In his fourth point, plaintiff argues the trial court erred in granting insurer's motion for summary judgment because insurer's policy definitions in its other owned vehicle exclusion are confusing, contradictory, and ambiguous, and therefore, must be interpreted strictly against insurer to provide coverage. We agree.

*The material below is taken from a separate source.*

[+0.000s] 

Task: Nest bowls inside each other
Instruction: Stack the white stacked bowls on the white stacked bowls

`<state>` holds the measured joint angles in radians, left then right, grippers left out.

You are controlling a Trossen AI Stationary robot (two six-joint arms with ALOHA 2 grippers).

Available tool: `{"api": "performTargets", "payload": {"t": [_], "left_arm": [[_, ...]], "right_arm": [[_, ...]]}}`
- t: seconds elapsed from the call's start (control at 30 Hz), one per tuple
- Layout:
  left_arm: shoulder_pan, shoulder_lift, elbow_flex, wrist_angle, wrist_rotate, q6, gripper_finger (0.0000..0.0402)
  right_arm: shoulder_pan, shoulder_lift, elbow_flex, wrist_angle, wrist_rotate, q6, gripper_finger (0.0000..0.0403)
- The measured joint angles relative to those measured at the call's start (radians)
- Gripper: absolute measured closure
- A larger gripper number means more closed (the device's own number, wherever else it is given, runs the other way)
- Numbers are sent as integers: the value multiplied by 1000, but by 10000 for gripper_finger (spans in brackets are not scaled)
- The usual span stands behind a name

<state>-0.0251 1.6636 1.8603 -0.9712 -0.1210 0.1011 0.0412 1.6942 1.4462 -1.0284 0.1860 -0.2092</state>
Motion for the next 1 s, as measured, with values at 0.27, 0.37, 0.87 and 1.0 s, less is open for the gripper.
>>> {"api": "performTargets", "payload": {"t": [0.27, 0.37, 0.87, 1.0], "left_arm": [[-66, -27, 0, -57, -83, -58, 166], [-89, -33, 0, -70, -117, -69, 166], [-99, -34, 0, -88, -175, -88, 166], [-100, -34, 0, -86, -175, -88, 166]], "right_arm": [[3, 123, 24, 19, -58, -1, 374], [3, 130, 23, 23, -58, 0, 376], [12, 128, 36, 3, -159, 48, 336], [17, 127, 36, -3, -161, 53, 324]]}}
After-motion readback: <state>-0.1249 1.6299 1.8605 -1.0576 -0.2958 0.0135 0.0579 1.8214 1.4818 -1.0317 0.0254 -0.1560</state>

Generally, if a term is defined in an insurance policy, we look to that definition and nowhere else. State Farm Fire & Casualty Co. v. Berra, 891 S.W.2d 150, 152 (Mo. App.1995). If a term within an insurance policy is clearly defined, the contract definition controls. State Farm Mutual Automobile Insurance Co. v. Ballmer, 899 S.W.2d 523, 525 (Mo.1995). However, the definition itself must be clear and unambiguous, otherwise an Appellant Court is free to give a reasonable construction to the term, applying general contract principles, with doubts being resolved in the favor of the insured. Hrebec v. Aetna Life Insurance Co., 603 S.W.2d 666, 671-672 (Mo.App.1980). An ambiguity occurs when language of an insurance policy is open to different constructions, or results in duplicity, indistinctness, or uncertainty in meaning. Polston v. Aetna Life Insurance Co., 932 S.W.2d 786, 788 (Mo.App. 1996). Language in an insurance policy is ambiguous if it is reasonably open to different constructions, and the language used will *198 be viewed in the light of the meaning that would ordinarily be understood by a layman who bought and paid for the policy. O'Connor v. State Farm Mutual Auto. Ins. Co., 831 S.W.2d 748, 751-752 (Mo.App.1992). If an insurance policy is open to different constructions, the one most favorable to the insured must be adopted. Missouri Property and Casualty Insurance Guaranty Association v. Petrolite Corp., 918 S.W.2d 869, 872 (Mo.App.1996).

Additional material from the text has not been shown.